神に近しい能力の代償として、生来、女の瞳に現実は映らない。
他者の目を通してしか、自身が生きる世界を視ることができない哀れな女はそれでも楽しそうに笑っている。
「凡人にも分かるように説明してくれ」
『独り言だから』
どうやら、説明をする気はないらしい。
「毎回言うが、それならば、私の耳目が届かない所でやってくれ」
暗に独り言を目の前でするなと告げると……。
『ヤだよ。つまらない』
そんな分かり切った言葉が返ってきた。
この女が動くのは、楽しいか、楽しくないか。
面白いか、面白くないか。
それに尽きる。
『本当なら、聖女はもっと前に生まれていたんだ』
そして、さらに大きな独り言を続けるらしい。
ここ数十年、何度も女の口から語られる呆れるほど大きな独り言。
『でも、その器は完成する前に壊された。破壊の呪いかな? だから、破壊は待ったんだ。次なる聖女の器の完成を。封印は既に解けていたのに、聖女に会うためだけに、待ち続けた。紫の「病み」に受け継がれるはずの「意識」が、「坊や」に行ったのもそのためだ』
それはこの世界のほとんどが預かり知らぬ悲劇。
当然だ。
六千年前にこの世界を絶望へと落とした「魔神」は「封印の聖女」の力で「幻の大陸」にて今も尚、封印され続けている。
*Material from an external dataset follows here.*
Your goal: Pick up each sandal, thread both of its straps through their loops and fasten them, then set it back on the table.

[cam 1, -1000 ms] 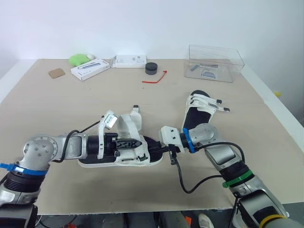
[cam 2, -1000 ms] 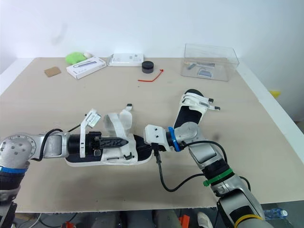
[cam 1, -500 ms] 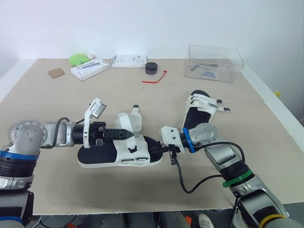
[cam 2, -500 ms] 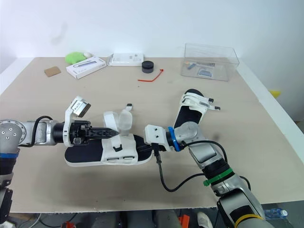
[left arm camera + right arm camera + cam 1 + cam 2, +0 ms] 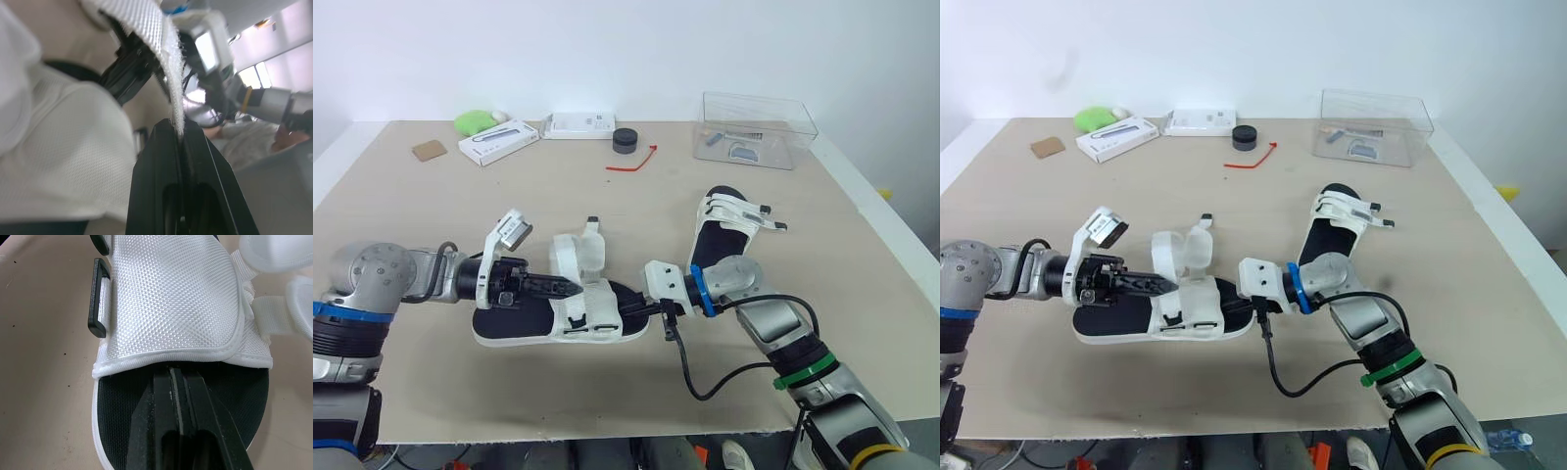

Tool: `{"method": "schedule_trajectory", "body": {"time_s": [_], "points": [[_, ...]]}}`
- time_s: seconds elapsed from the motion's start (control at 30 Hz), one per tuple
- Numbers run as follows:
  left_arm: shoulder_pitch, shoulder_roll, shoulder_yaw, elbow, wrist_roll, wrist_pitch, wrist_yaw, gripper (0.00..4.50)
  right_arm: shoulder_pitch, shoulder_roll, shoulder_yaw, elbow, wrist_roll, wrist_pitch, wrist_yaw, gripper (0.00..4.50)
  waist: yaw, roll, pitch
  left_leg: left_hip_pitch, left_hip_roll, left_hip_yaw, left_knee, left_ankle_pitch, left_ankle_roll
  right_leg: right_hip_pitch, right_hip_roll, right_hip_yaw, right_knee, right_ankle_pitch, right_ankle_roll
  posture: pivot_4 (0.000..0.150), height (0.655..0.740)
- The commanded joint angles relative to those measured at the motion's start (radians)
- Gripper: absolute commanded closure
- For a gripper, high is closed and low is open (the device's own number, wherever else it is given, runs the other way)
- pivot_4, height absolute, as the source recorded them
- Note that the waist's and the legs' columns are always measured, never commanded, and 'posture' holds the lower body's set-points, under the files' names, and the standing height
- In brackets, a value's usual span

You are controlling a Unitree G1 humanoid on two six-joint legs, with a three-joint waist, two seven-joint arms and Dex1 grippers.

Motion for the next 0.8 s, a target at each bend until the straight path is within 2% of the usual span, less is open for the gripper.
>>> {"method": "schedule_trajectory", "body": {"time_s": [0.03, 0.37, 0.8], "points": [[-0.004, 0.017, -0.011, -0.042, 0.042, -0.018, -0.07, 4.41, 0.018, -0.021, 0.009, 0.0, -0.026, 0.014, -0.003, 4.5, 0.0, 0.0, 0.0, 0.0, 0.0, 0.0, 0.0, 0.0, 0.0, 0.0, 0.0, 0.0, 0.0, 0.0, 0.0, 0.15, 0.74], [-0.008, 0.008, -0.04, -0.048, 0.144, -0.052, -0.139, 4.41, 0.02, -0.022, 0.014, -0.004, -0.03, 0.009, -0.007, 4.5, 0.0, 0.0, 0.0, 0.0, 0.0, 0.0, 0.0, 0.0, 0.001, 0.0, 0.0, 0.0, 0.0, -0.001, 0.001, 0.15, 0.74], [-0.027, -0.03, -0.062, -0.063, 0.199, -0.068, -0.179, 4.41, 0.024, -0.022, 0.016, -0.011, -0.032, 0.008, -0.011, 4.5, 0.0, 0.0, 0.0, 0.0, 0.0, 0.0, 0.0, -0.001, 0.001, 0.0, -0.001, 0.0, 0.0, -0.001, 0.001, 0.15, 0.74]]}}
それが、世界の通説であり、不変なものだとされているのだ。
だが、世の中に変わらぬものなどなく、終わらぬものなどない。
六千年前の魔法など疾うに消え、「魔神」は自分の意思で封印の中に収まり眠っていたのだ。
何度も、「意識」を起こそうとするモノの手を躱し、その時を待ち続けた。
それは、かつて女神に焦がれた神の妄執。
そして、時は来た。
既に「魔神」は解き放たれ、目覚めている。
後は、この世界が落ちるのみ。
それを知る元「神の扉の番人」は、大きな溜息を吐くしかなかった。
『さてさて、あれらの話を聞いた上で、あの導きはどの選択をするかな。「精霊の囁き」でちゃんと知っている誰かの声が聞こえたみたいだから、そこまで心配はしていないのだけど』
全てはとりとめのない話。
だが、そこに人類の命運は託されたらしい。
女の呟きで、それを男は察するしかなく、人類の知らぬ場で、本人の意思とは関係なくそんな重荷を背負わされてしまったあの年若き娘に同情の念すら抱くのであった。
実は、この話に出てきた「5回」という数字は、作者がこの章を書くにあたって、文章の大規模修正をした数だったりします。
具体的には、投稿前に何話分か丸々、書き直しをしました。
小規模な修正はいつものことですが。
どうしても、彼女たちの会話は、横道に逸れてしまうのです。
それでも、なんとか書きたかった部分は最低限、書けたかと。